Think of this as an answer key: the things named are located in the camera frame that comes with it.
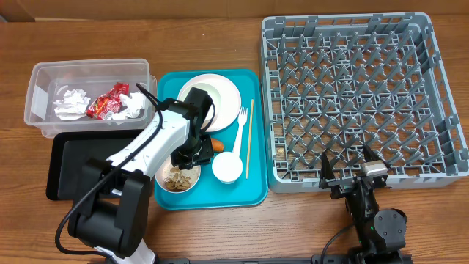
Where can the grey dishwasher rack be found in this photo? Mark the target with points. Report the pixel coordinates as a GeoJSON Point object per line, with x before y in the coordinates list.
{"type": "Point", "coordinates": [337, 82]}

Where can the pink bowl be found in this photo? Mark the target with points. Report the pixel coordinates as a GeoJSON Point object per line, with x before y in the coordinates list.
{"type": "Point", "coordinates": [159, 175]}

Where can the orange carrot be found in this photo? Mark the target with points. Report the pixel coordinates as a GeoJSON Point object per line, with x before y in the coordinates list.
{"type": "Point", "coordinates": [218, 146]}

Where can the white napkin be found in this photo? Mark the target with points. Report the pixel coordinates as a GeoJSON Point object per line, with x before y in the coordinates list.
{"type": "Point", "coordinates": [73, 106]}

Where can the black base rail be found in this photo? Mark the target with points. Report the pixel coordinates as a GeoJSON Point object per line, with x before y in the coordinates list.
{"type": "Point", "coordinates": [256, 261]}

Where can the peanut shells and rice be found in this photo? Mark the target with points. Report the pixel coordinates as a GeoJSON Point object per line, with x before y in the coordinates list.
{"type": "Point", "coordinates": [179, 180]}

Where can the white cup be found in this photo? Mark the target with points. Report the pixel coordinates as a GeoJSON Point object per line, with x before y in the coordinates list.
{"type": "Point", "coordinates": [227, 167]}

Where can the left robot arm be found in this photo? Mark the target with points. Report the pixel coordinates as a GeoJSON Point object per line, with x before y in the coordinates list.
{"type": "Point", "coordinates": [111, 201]}

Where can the white tissue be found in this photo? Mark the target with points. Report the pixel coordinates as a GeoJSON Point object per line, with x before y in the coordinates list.
{"type": "Point", "coordinates": [132, 104]}

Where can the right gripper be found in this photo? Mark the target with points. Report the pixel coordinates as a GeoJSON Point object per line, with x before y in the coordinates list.
{"type": "Point", "coordinates": [345, 184]}

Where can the wooden chopstick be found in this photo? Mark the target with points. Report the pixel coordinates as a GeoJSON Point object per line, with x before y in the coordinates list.
{"type": "Point", "coordinates": [247, 167]}

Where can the white round plate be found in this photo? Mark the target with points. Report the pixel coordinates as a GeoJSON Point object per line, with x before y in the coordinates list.
{"type": "Point", "coordinates": [225, 96]}

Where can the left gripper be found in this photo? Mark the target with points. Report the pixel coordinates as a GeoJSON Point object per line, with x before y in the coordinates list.
{"type": "Point", "coordinates": [182, 158]}

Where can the white plastic fork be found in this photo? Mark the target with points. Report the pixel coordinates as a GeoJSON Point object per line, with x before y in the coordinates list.
{"type": "Point", "coordinates": [241, 120]}

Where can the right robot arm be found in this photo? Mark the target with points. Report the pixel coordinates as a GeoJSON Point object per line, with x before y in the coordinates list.
{"type": "Point", "coordinates": [381, 233]}

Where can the teal serving tray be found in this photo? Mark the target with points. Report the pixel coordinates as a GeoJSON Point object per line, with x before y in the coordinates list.
{"type": "Point", "coordinates": [210, 192]}

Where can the red snack wrapper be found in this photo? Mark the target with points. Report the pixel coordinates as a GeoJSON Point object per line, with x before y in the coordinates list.
{"type": "Point", "coordinates": [106, 105]}

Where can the clear plastic bin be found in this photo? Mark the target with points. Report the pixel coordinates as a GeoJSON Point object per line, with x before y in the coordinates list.
{"type": "Point", "coordinates": [51, 80]}

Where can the black tray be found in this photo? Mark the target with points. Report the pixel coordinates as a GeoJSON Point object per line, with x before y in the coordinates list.
{"type": "Point", "coordinates": [71, 150]}

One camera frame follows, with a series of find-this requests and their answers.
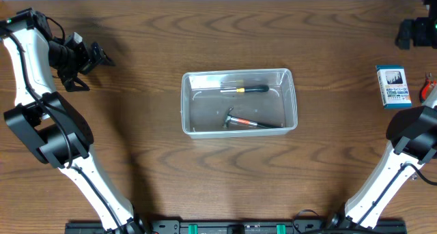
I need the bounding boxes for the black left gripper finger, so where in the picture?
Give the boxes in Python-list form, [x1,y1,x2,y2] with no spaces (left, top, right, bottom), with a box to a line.
[63,76,90,92]
[91,42,115,66]

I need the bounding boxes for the red handled pliers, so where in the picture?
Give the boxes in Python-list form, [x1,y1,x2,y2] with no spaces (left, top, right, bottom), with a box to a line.
[419,73,436,103]

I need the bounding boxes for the blue white cardboard box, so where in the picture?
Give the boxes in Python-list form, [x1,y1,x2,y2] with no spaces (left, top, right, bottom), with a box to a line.
[376,65,412,109]

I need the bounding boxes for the small claw hammer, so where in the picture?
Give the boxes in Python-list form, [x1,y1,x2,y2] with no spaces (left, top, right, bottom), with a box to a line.
[223,106,281,129]

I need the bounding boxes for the clear plastic container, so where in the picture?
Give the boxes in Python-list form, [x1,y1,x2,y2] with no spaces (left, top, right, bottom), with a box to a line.
[181,68,298,138]

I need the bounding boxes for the black yellow screwdriver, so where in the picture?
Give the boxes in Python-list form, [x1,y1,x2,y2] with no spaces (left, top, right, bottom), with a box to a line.
[220,85,270,93]

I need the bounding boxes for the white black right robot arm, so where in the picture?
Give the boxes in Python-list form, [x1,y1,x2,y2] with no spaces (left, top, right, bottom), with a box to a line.
[323,65,436,233]

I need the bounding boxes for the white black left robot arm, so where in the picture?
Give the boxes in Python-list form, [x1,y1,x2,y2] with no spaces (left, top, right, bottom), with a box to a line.
[1,8,149,233]

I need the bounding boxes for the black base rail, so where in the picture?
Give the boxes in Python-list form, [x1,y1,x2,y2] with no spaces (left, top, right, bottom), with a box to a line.
[64,218,408,234]

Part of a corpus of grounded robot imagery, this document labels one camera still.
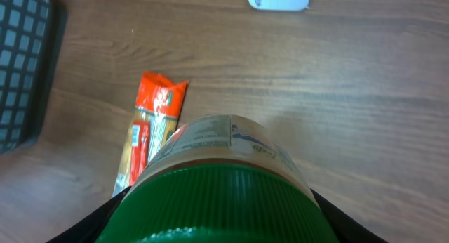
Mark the grey plastic mesh basket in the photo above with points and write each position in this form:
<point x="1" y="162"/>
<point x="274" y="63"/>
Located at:
<point x="31" y="37"/>

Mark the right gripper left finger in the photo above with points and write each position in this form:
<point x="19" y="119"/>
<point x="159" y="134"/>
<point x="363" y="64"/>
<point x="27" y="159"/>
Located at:
<point x="89" y="228"/>

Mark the green lid jar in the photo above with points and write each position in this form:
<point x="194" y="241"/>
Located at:
<point x="221" y="178"/>

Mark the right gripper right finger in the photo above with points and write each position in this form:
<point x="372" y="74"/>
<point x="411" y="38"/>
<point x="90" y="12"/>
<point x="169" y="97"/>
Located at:
<point x="345" y="227"/>

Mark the red cracker sleeve package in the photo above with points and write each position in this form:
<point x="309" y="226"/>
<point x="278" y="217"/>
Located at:
<point x="158" y="106"/>

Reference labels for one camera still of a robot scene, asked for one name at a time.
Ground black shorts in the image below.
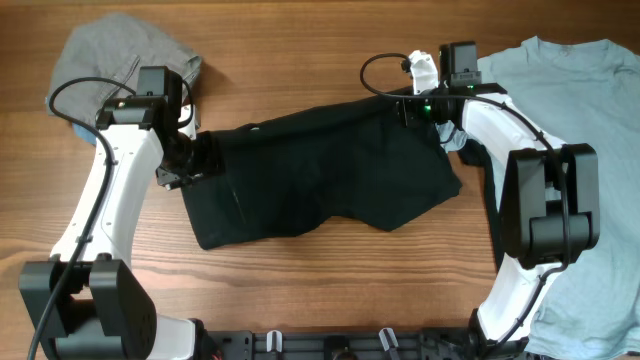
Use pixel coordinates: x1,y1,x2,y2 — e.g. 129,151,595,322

────────

*WHAT YOU NEED TO DO*. Each record above should be returned unchanged, except that the pictures are dropped.

*TASK RESULT*.
Think of this as an answer key: the things named are located in the camera frame that comes with it.
Where can the grey dishwasher rack be found in this photo? Mark the target with points. Report the pixel coordinates as a GeoJSON Point object per line, with x before y in the coordinates list.
{"type": "Point", "coordinates": [337, 82]}

Where can the pink bowl be found in this photo? Mark the target with points. Report the pixel coordinates as a GeoJSON Point object per line, with x before y in the coordinates list.
{"type": "Point", "coordinates": [159, 175]}

Where can the orange carrot be found in this photo? Mark the target with points. Report the pixel coordinates as a GeoJSON Point object per line, with x before y in the coordinates list.
{"type": "Point", "coordinates": [218, 146]}

Where can the white napkin be found in this photo? Mark the target with points. Report the pixel coordinates as a GeoJSON Point object per line, with x before y in the coordinates list.
{"type": "Point", "coordinates": [73, 106]}

Where can the black base rail be found in this photo? Mark the target with points. Report the pixel coordinates as a GeoJSON Point object per line, with x before y in the coordinates list.
{"type": "Point", "coordinates": [256, 261]}

Where can the peanut shells and rice be found in this photo? Mark the target with points. Report the pixel coordinates as a GeoJSON Point object per line, with x before y in the coordinates list.
{"type": "Point", "coordinates": [179, 180]}

Where can the white cup be found in this photo? Mark the target with points. Report the pixel coordinates as a GeoJSON Point object per line, with x before y in the coordinates list.
{"type": "Point", "coordinates": [227, 167]}

Where can the left robot arm be found in this photo? Mark the target with points. Report the pixel coordinates as a GeoJSON Point object per line, with x before y in the coordinates list.
{"type": "Point", "coordinates": [111, 201]}

Where can the white tissue be found in this photo? Mark the target with points. Report the pixel coordinates as a GeoJSON Point object per line, with x before y in the coordinates list.
{"type": "Point", "coordinates": [132, 104]}

Where can the right gripper be found in this photo? Mark the target with points. Report the pixel coordinates as a GeoJSON Point object per line, with x before y in the coordinates list.
{"type": "Point", "coordinates": [345, 184]}

Where can the wooden chopstick be found in this photo? Mark the target with points. Report the pixel coordinates as a GeoJSON Point object per line, with x before y in the coordinates list.
{"type": "Point", "coordinates": [247, 167]}

Where can the white round plate be found in this photo? Mark the target with points. Report the pixel coordinates as a GeoJSON Point object per line, with x before y in the coordinates list.
{"type": "Point", "coordinates": [225, 96]}

Where can the left gripper be found in this photo? Mark the target with points. Report the pixel coordinates as a GeoJSON Point object per line, with x before y in the coordinates list.
{"type": "Point", "coordinates": [182, 158]}

Where can the white plastic fork be found in this photo? Mark the target with points. Report the pixel coordinates as a GeoJSON Point object per line, with x before y in the coordinates list.
{"type": "Point", "coordinates": [241, 120]}

Where can the right robot arm be found in this photo? Mark the target with points. Report the pixel coordinates as a GeoJSON Point object per line, with x before y in the coordinates list.
{"type": "Point", "coordinates": [381, 233]}

Where can the teal serving tray be found in this photo? Mark the target with points. Report the pixel coordinates as a GeoJSON Point object per line, with x before y in the coordinates list.
{"type": "Point", "coordinates": [210, 192]}

Where can the red snack wrapper be found in this photo? Mark the target with points. Report the pixel coordinates as a GeoJSON Point object per line, with x before y in the coordinates list.
{"type": "Point", "coordinates": [106, 105]}

Where can the clear plastic bin be found in this photo? Mark the target with points. Report the pixel coordinates as a GeoJSON Point object per line, with x before y in the coordinates list.
{"type": "Point", "coordinates": [51, 80]}

Where can the black tray be found in this photo? Mark the target with points. Report the pixel coordinates as a GeoJSON Point object per line, with x before y in the coordinates list.
{"type": "Point", "coordinates": [71, 150]}

One camera frame follows, with a series of find-this requests and their answers.
I need the bounding boxes for the black left gripper finger, so where in the picture?
Give the boxes in Python-list form, [x1,y1,x2,y2] with no spaces (left, top, right, bottom), with a box to a line.
[63,76,90,92]
[91,42,115,66]

I need the bounding boxes for the red handled pliers, so where in the picture?
Give the boxes in Python-list form, [x1,y1,x2,y2] with no spaces (left, top, right, bottom), with a box to a line.
[419,73,436,103]

I need the bounding boxes for the blue white cardboard box, so where in the picture?
Give the boxes in Python-list form, [x1,y1,x2,y2] with no spaces (left, top, right, bottom), with a box to a line.
[376,65,412,109]

I need the bounding boxes for the small claw hammer, so where in the picture?
Give the boxes in Python-list form, [x1,y1,x2,y2] with no spaces (left, top, right, bottom), with a box to a line.
[223,106,281,129]

I need the bounding boxes for the clear plastic container, so where in the picture?
Give the boxes in Python-list form, [x1,y1,x2,y2] with no spaces (left, top, right, bottom), with a box to a line.
[181,68,298,138]

I need the bounding boxes for the black yellow screwdriver, so where in the picture?
Give the boxes in Python-list form, [x1,y1,x2,y2] with no spaces (left, top, right, bottom), with a box to a line.
[220,85,270,93]

I need the bounding boxes for the white black right robot arm, so where in the picture?
Give the boxes in Python-list form, [x1,y1,x2,y2] with no spaces (left, top, right, bottom), with a box to a line.
[323,65,436,233]

I need the bounding boxes for the white black left robot arm, so where in the picture?
Give the boxes in Python-list form, [x1,y1,x2,y2] with no spaces (left, top, right, bottom), with a box to a line.
[1,8,149,233]

I need the bounding boxes for the black base rail, so where in the picture?
Give the boxes in Python-list form, [x1,y1,x2,y2] with no spaces (left, top, right, bottom), with a box to a line.
[64,218,408,234]

Part of a corpus of grounded robot imagery, this document labels one camera still.
Mark the grey plastic mesh basket in the photo above with points and write each position in this form:
<point x="1" y="162"/>
<point x="274" y="63"/>
Located at:
<point x="31" y="37"/>

Mark the right gripper left finger in the photo above with points and write each position in this form:
<point x="19" y="119"/>
<point x="159" y="134"/>
<point x="363" y="64"/>
<point x="27" y="159"/>
Located at:
<point x="89" y="228"/>

Mark the green lid jar in the photo above with points and write each position in this form:
<point x="194" y="241"/>
Located at:
<point x="221" y="178"/>

Mark the right gripper right finger in the photo above with points and write each position in this form:
<point x="372" y="74"/>
<point x="411" y="38"/>
<point x="90" y="12"/>
<point x="169" y="97"/>
Located at:
<point x="345" y="227"/>

Mark the red cracker sleeve package in the photo above with points and write each position in this form:
<point x="309" y="226"/>
<point x="278" y="217"/>
Located at:
<point x="158" y="106"/>

Reference labels for one camera still of a robot scene, asked for one name at a time.
Ground black shorts in the image below.
Use pixel coordinates: x1,y1,x2,y2 — e.g. 129,151,595,322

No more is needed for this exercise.